Nov
05

Fragmented IPv4 traffic may cause you a lot of problems in real life. Not only it increases the load on router CPUs, but also impacts applications performance (e.g. TCP needs to re-send the whole packet on a single fragment loss). In addition to that, traffic fragmentation is used in numerous network attacks, allowing an attacker to bypass firewalls or IDSes in some situations. Due to all these reasons, you may want to avoid fragmentation at all and/or ensure your network is insulated from fragmented packets. Unfortunately, there are cases when using IPv4 fragmentation is unavoidable.

MTU Mismatch Issues

Fragmentation occurs when you have MTU mismatch on the path between two communicating endpoints. Endpoints may only know about their local MTU settings, but not about the minimum MTU along the path (although an MTU discovery procedure exists). Nowadays, most of end-user connections are Ethernet-based. This means you commonly expect to see endpoint MTU values of at least 1500 bytes. Even while modern equipment enjoys jumbo GigabitEthernet frames of more than 9Kbyte in size, by default you commonly see MTU set to 1500 bytes everywhere. The default value is usually OK when transported across Internet, since most (read: good) ISPs support user-side MTU of 1500.

Your Ethernet network may function perfectly, until the day you decide to “virtualize” networking resources. Commonly, people face MTU issues when they run tunneling technologies on top of Ethernet with its default MTU value of 1500. These could be GRE, IPsec tunnel or MPLS – you name it. Any tunneling solution that does not terminate at the endpoint PC, may cause MTU issues and lead to packet fragmentation. In most cases, if you originate tunnel from user’s PC, the software automatically adjusts MTU.

The problem lies in the fact that by default many switches use system MTU value of 1500. Many lower-end fastEthernet switches don’t even support jumbo frames. If a VPN tunnel traverses a whole Ethernet infrastructure you face the problems of upgrading all switches to support jumbo frames. In large installations this could be a serious issue, so some workarounds would be nice to have.

Path MTU Discovery

Defines in RFC1191 and called PMTUD for short, this simple procedure allows endpoints to dynamically discover the minimum MTU across the communication path. The procedure uses special Don’t Fragment (DF) flag in the IP packet header. Packets with this flag are never fragmented, but rather dropped when a router sees that the packet does not fit outgoing link’s MTU. When dropping the packet, the router should signal back to the sending host with a special ICMP unreachable message, telling that the packet has been dropped due to the large size and suggesting the new MTU value.

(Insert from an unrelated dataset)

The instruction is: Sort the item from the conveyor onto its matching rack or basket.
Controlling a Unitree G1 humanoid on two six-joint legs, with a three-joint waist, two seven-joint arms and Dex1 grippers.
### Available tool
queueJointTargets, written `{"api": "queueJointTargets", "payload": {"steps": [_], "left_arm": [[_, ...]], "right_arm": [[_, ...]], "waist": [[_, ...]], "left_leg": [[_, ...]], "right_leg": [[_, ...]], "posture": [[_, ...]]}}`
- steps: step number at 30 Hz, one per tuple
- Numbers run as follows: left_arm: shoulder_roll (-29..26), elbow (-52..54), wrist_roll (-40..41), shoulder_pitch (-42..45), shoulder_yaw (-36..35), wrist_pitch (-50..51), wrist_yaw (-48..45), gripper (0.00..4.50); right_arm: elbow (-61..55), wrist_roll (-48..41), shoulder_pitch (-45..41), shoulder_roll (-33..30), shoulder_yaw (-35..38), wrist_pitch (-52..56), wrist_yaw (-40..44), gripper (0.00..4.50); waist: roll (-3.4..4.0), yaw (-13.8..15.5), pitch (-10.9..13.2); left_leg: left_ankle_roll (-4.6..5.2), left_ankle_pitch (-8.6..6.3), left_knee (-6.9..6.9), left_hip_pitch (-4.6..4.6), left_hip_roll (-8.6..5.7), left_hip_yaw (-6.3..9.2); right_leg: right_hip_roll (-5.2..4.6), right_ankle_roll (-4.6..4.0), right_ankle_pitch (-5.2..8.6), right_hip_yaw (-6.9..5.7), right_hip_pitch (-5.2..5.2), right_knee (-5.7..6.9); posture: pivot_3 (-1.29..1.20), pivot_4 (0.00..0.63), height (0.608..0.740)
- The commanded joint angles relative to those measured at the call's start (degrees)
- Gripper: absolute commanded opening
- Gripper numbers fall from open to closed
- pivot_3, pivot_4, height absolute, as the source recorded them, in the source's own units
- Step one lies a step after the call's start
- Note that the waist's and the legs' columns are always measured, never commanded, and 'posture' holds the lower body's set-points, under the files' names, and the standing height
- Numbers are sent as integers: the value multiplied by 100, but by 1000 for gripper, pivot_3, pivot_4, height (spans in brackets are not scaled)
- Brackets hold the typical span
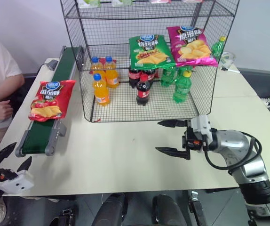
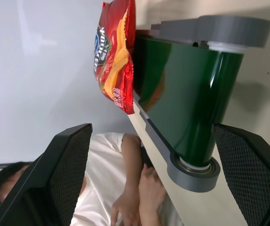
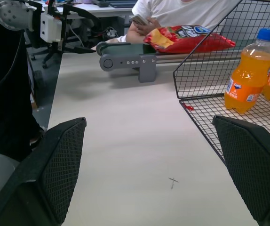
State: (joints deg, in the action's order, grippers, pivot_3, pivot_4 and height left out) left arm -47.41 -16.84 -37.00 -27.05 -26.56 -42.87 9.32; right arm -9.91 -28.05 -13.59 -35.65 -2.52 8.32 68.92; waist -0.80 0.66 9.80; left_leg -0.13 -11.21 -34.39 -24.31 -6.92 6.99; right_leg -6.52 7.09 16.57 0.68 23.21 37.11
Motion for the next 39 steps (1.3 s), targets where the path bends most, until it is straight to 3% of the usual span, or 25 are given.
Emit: {"api": "queueJointTargets", "payload": {"steps": [1, 39], "left_arm": [[-129, 79, 37, -5, 13, 66, 127, 4242], [-149, 314, 127, 257, 399, 381, 160, 4242]], "right_arm": [[-133, 18, -44, 21, -9, -118, 27, 4500], [110, 174, -137, 37, 72, -318, -102, 4500]], "waist": [[0, -1, 0], [-1, -3, -1]], "left_leg": [[0, 0, 0, 0, 0, 0], [-1, 2, -3, 14, 0, -4]], "right_leg": [[0, 0, 0, 0, 0, 0], [2, 2, -2, 1, -8, 10]], "posture": [[0, 150, 740], [0, 150, 740]]}}
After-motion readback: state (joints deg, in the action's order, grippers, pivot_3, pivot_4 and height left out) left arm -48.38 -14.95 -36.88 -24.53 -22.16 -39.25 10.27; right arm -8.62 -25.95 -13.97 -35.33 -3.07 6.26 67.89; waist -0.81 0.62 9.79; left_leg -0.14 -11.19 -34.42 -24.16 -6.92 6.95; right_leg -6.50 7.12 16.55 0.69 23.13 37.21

Based on these, an endpoint may first “probe” a new path with MTU-sized, DF-bit marked packets. By listening to the ICMP responses the host may find the proper path MTU value. PMTUD is commonly started with a first TCP session between the two hosts.

The problem with PMTUD is that in modern Internet the router-based signaling does not work well. Routers either rate-limit the ICMP unreachable message or firewalls filter them. This effectively prevents PMTUD from working properly and often makes it rather another problem rather than a solution.

In order to resolve PMTUD “issues”, people commonly use either of two hacks in Cisco IOS routers. The first one is removing DF bits from all packets (commonly TCP packets) using a route-map like-this:


route-map CLEAR_DF
 match ip address TCP
 set ip df 0
!
interface FastEthernet 0/0
 ip policy route-map CLEAR_DF

However, this solutions results in the ingress router fragmenting packets (the effect you ultimately want to avoid). Therefore, use the above configuration as last resort, when your customers start bashing you :)

Preventing Fragmentation

The second procedure applies to TCP traffic only (it’s the most often use type of communications anyways). Using the special TCP option called MSS (Maximum Segment Size) a TCP endpoint may signal the other end about locally supported MTU (basically, MSS = MTU-IP_header_size-TCP_header_size). Endpoints select the minimum MSS supported by both parties. Cisco IOS support special feature called TCP MTU adjustment, which allows router to rewrite the option with the value provided by system administration. By setting this option to a value matching new MTU, you may trick both endpoints into thinking that the actual MSS is lower then they suppose. The interface level command is: ip tcp adjust-mss [value]. With this command configured, every incoming TCP SYN packet is inspected for TCP MSS option and the value is changed per the configuration. You can see this feature often implemented with VPN solutions, such as PPPoE, DMVPN, GRE, etc.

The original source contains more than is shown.